*ABOUT THIS TASK*
Look through the material beneath and copy each line with the word "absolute".

*INFORMATION PROVIDED*
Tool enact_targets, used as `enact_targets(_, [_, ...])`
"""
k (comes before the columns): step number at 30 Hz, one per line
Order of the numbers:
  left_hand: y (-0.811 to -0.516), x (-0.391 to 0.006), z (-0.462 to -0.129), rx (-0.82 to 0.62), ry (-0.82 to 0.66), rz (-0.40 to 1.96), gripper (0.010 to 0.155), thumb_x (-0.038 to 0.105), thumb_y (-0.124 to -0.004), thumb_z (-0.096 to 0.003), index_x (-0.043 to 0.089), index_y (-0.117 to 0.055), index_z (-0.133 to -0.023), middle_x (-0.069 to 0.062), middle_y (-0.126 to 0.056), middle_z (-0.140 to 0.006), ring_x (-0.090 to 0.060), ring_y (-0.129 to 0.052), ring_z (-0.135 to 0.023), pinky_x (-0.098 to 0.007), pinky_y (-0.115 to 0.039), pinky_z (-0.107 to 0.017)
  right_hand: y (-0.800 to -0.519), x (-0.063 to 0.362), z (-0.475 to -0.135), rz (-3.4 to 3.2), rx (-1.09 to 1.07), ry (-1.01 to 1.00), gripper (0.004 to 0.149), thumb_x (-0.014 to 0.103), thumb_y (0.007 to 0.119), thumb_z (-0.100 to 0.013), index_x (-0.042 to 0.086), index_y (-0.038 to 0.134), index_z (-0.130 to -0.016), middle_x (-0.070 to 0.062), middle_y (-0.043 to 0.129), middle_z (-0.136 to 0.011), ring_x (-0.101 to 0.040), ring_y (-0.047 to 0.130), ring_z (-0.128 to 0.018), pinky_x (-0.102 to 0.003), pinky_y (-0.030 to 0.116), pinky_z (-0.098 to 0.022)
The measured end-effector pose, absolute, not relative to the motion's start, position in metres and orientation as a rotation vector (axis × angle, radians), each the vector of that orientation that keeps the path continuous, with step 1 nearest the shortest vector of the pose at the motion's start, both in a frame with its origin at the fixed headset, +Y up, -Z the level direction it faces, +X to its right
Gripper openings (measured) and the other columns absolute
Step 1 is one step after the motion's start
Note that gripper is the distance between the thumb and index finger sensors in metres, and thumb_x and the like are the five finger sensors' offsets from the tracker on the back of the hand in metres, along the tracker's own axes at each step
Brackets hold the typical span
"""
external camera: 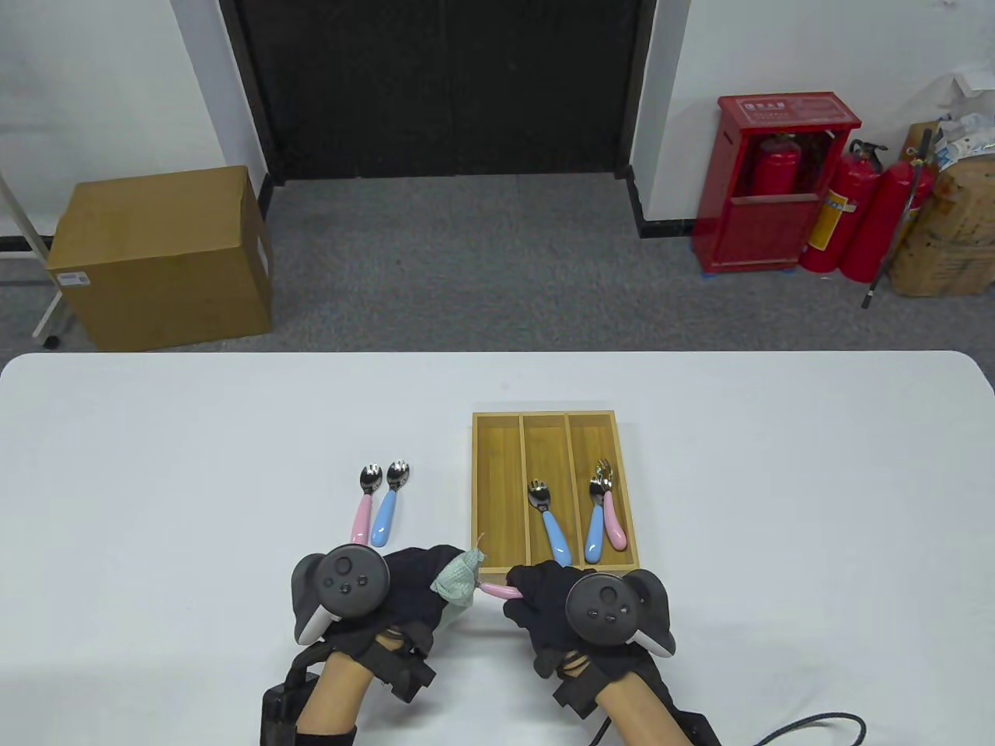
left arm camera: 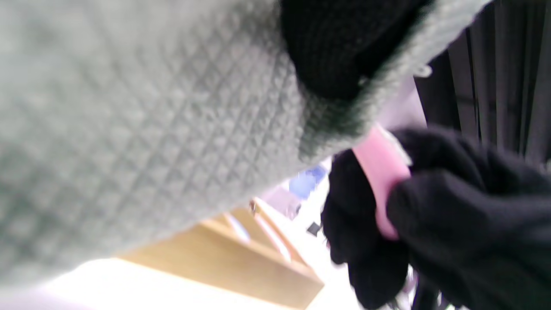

*SOLVED EXERCISE*
The measured end-effector pose, absolute, not relative to the motion's start, position in metres and orientation as a rotation vector (axis × angle, radians), each the vector of that orientation that keeps the path continuous, with step 1 nearest the shortest vector of the pose at the motion's start, both in a frame with its origin at the fixed headset, +Y up, -Z the level direction it faces, +X to its right
Gripper openings (measured) and the other columns absolute

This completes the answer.